De acordo com a nefrologista Dra. Daphnne, da Fenix Nefrologia, não há evidência de que a masturbação cause insuficiência renal, inflamação nos rins ou perda significativa de nutrientes. Um dos argumentos mais comuns que sustenta esse mito é a suposta “perda de nutrientes” durante a ejaculação. No entanto, estudos mostram que a quantidade de proteína presente no sêmen é mínima, cerca de 0,25 grama por ejaculação, quantidade facilmente reposta pela alimentação cotidiana e sem impacto relevante para o organismo.
Ou seja, sob a perspectiva da nefrologia, não existe relação entre masturbação e dano renal.
Apesar disso, alguns estudos científicos investigaram se a atividade sexual poderia influenciar a eliminação de cálculos urinários. Um ensaio clínico publicado na revista International Urology and Nephrology avaliou 128 homens com cálculo ureteral distal entre 5 e 10 milímetros.
Os participantes foram divididos em três grupos: um que praticava masturbação três a quatro vezes por semana, outro que recebeu tratamento com o medicamento tamsulosina e um terceiro que recebeu apenas tratamento padrão.

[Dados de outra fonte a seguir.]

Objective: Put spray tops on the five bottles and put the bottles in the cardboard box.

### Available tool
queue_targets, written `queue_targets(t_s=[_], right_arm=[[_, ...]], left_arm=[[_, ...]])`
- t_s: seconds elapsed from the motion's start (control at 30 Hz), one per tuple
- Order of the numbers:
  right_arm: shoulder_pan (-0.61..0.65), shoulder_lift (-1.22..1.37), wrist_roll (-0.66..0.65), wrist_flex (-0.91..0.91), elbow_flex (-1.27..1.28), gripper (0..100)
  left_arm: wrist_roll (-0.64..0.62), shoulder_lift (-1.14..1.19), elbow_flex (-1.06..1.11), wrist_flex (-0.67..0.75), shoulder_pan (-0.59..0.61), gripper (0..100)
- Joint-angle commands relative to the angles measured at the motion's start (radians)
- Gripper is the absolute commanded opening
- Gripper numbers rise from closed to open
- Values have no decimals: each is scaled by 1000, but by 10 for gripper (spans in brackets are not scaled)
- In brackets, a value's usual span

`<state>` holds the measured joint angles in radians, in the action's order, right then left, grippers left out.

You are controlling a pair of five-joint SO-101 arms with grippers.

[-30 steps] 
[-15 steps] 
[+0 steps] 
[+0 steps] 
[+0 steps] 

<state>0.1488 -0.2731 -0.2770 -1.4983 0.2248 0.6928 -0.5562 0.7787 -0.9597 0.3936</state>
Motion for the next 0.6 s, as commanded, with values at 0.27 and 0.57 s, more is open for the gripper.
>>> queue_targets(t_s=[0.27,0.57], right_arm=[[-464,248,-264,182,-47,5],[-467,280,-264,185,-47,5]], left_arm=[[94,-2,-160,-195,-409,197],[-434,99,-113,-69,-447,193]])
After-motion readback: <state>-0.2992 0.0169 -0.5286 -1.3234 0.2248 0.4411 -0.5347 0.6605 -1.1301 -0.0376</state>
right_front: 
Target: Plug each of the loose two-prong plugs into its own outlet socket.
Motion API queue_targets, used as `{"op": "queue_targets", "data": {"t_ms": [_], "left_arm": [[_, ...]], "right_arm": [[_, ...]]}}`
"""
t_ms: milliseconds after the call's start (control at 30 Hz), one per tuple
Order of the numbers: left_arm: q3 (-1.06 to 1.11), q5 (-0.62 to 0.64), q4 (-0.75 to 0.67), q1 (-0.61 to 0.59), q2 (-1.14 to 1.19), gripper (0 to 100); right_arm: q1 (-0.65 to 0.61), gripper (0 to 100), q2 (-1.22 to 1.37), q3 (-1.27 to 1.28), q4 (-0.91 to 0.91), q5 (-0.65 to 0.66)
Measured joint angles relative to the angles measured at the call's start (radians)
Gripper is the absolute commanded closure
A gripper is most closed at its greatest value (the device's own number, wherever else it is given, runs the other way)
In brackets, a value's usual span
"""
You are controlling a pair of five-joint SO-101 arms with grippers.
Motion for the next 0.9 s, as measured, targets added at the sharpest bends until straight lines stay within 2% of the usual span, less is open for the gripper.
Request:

Os resultados mostraram que a taxa de expulsão das pedras foi de 81,4% no grupo que praticava masturbação, 80,5% no grupo tratado com tamsulosina e 43,2% no grupo controle. Isso significa que a eliminação espontânea do cálculo foi significativamente maior nos dois primeiros grupos.
A hipótese envolve mudanças que ocorrem no organismo durante a excitação e o orgasmo, como a liberação de óxido nítrico e o relaxamento da musculatura lisa do ureter, canal que leva a urina dos rins até a bexiga. Essas alterações poderiam facilitar a passagem de cálculos muito pequenos que já estejam em deslocamento pelo trato urinário.
Ainda assim, a nefrologista ressalta: “Apesar de ser um achado curioso, a masturbação ainda não faz parte das recomendações médicas para o tratamento de cálculos renais”, explica a Dra. Daphnne.
Por isso, a prevenção e o tratamento das pedras nos rins continuam baseados em medidas com forte respaldo científico, como hidratação adequada, alimentação com controle de sal e proteínas, avaliação metabólica em pessoas que já tiveram cálculos e acompanhamento médico quando necessário.
Outra dúvida comum envolve dores na região lombar após atividade sexual ou masturbação. Na maioria das vezes, o desconforto está relacionado à tensão muscular ou postura inadequada, e não aos rins. A dor renal típica costuma ser intensa e em forma de cólica, podendo irradiar para o abdômen ou para a virilha e vir acompanhada de sintomas como náusea, alterações urinárias ou sangue na urina. Nesses casos, a avaliação médica é fundamental.
A crença de que masturbação prejudica os rins faz parte de um conjunto de mitos antigos sobre sexualidade, muitos deles originados de tabus culturais. Em algumas tradições antigas, por exemplo, o sêmen era visto como uma substância vital cuja perda poderia enfraquecer o organismo. Como os rins eram simbolicamente associados à energia sexual em algumas culturas, surgiu a ideia equivocada de que a masturbação poderia “sobrecarregar” esses órgãos. Hoje, a medicina já descartou essa associação.
Quando surgem sintomas como dor lombar intensa, febre, ardência ao urinar ou sangue na urina, o problema provavelmente está relacionado a alguma condição do sistema urinário que precisa ser investigada por um médico, e não à masturbação.
Mesmo diante de estudos que sugerem possíveis benefícios indiretos na eliminação de pequenos cálculos, a nefrologista reforça que a prática não é indicada como tratamento. “Apesar de ser bom, e até um achado interessante em alguns estudos, a masturbação ainda não é parte da recomendação médica”, conclui a Dra. Daphnne.